Desafortunadamente, su celebración tuvo la vida de una bola de nieve sometida al calor abrasador del verano, terminó justo después de comenzar, ya que al minuto siguiente, Kathleen entró y le dijo algo al tipo con las gafas de montura gruesa, después le entregó a la Araña una hoja de papel.
—Ellos están aquí para prepararte para la operación.
¿Algúnas últimas palabras antes de que te vuelvas loco por el resto de tu vida?
Tenía una mirada amenazante mientras le entregaba el papel.
Incluso era difícil respirar por el aura opresiva que emanaba de ella.
Cada aliento que tomaba parecía ser el último.
Nunca había estado tan asustado y al mismo tiempo tan impotente en toda su vida como proscrito.

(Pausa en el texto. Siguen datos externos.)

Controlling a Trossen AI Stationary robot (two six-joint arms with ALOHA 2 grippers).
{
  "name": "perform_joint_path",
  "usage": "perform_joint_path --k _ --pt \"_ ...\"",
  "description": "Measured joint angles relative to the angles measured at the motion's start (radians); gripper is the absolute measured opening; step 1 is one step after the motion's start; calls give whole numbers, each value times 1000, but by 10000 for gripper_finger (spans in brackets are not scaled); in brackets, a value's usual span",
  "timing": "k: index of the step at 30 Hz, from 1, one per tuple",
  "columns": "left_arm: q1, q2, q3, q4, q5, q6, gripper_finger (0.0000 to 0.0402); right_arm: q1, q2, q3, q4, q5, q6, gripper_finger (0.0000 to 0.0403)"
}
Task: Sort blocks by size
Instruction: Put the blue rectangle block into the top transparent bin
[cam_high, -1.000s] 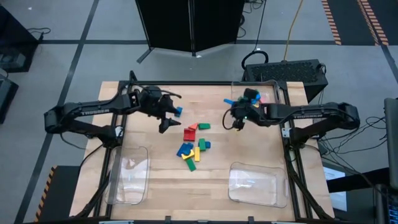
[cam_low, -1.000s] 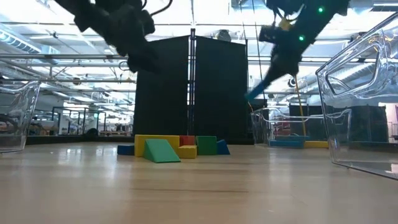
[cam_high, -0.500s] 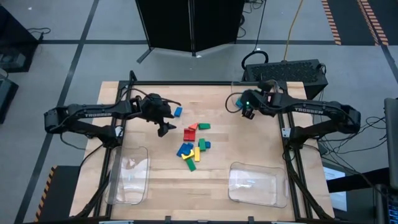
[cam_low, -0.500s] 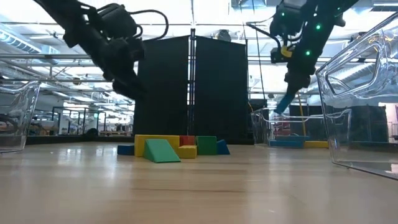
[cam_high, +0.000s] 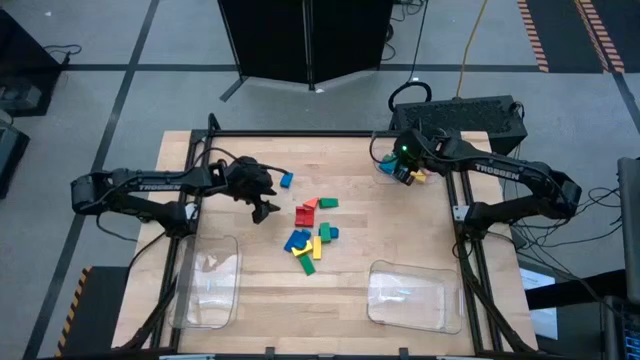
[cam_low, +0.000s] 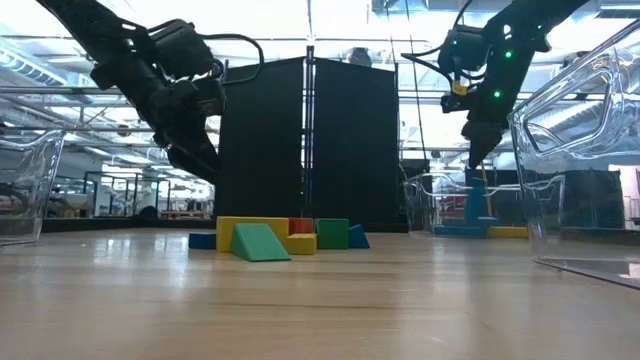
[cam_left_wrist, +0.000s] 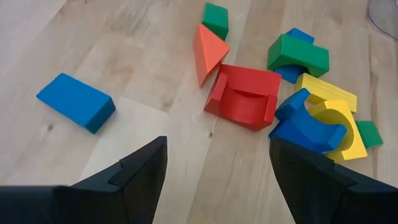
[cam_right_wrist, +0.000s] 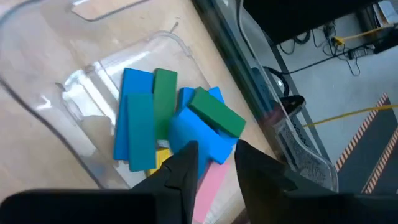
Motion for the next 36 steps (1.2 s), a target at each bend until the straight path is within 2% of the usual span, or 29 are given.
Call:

Sabía sin lugar a dudas que esta vez no estaba bromeando y seguiría adelante con su amenaza.
—Hablaré.
Por favor no juegues con mi cerebro.
Te lo suplico —sus dos manos estaban juntas delante de su cara mientras gruesas gotas de sudor aparecían en su rostro y goteaban por su cuerpo.

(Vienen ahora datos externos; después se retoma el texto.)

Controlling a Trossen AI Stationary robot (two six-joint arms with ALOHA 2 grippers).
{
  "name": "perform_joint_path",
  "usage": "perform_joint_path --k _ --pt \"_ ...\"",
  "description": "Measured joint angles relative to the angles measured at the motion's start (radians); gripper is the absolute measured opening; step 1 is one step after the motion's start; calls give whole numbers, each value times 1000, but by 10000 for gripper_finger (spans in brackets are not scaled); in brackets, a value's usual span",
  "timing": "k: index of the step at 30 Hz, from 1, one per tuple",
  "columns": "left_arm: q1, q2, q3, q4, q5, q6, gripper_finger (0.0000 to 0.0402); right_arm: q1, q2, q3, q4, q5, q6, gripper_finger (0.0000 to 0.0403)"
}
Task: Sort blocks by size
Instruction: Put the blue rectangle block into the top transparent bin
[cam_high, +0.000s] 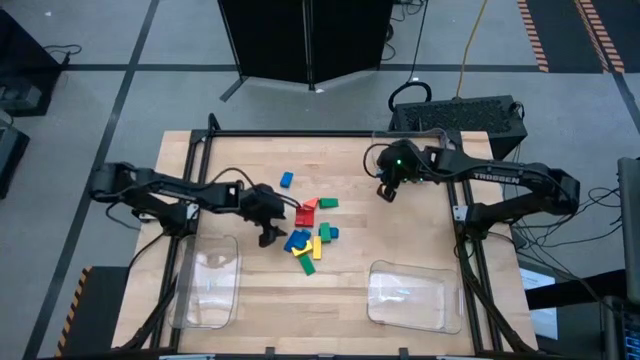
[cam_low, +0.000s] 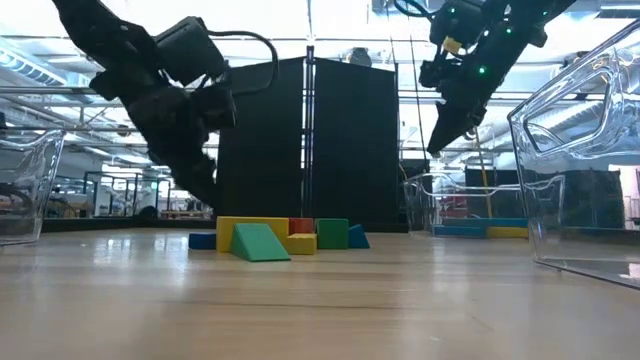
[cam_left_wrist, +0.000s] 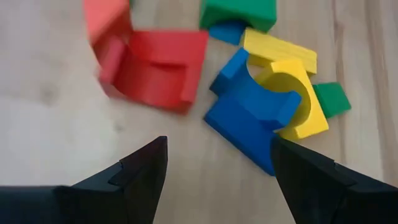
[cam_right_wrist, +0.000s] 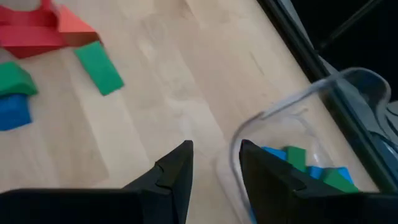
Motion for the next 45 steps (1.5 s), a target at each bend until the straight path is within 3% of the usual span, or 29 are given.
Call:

—Demasiado tarde —escribió Kathleen—.
Ya no me interesa quien te envió ya que ya tengo una idea aproximada.
Pero lo que no entiendo es por qué te empeñas en proteger a quien te mandó a costa de tu propia vida.
También puede interesarte saber que tu colega ya no está más.
Creía que Kathleen había decidido perdonarlo después de su súplica, así que agarró el papel de ella tan pronto como lo extendió para entregárselo.
La sangre se drenó de su cara y se cubrió de inmediato con un desaliento sin disimulo, después de leer la última frase.
—¿Drake está muerto?
¿Lo mataste?
—susurró, con voz temblorosa y se desplomó en su cama, la última frase que leyó seguía repitiéndose en su cabeza…
¡tu colega ya no está más!
Drake era el único amigo que él ha tenido.
No, no era solo un amigo, su relación era mucho más que amistad; era la única familia que tenía.
Parpadeó para alejar las lágrimas que se acumulaban en sus ojos mientras un músculo de su mandíbula se contraía.
Sus ojos estaban llenos de tristeza al recordar a Drake y cómo se conocieron en la colonia agrícola donde vivía con su familia.
Una vez más había roto una de las reglas de no comer hasta terminar todas las tareas del día, incluyendo limpiar el granero y alimentar a las ovejas.
El sol de aquel día particular estaba abrasador y tenía sed y hambre.
Cuando llegó a casa después de llevar a las ovejas a su cobertizo, fue a la parte trasera de la casa.
Su intención original era simplemente lavarse las manos y beber algo de agua para aplacar su sed.
Después de lavarse las manos estaba a punto de irse a coger agua cuando un delicioso aroma le llegó a las fosas nasales.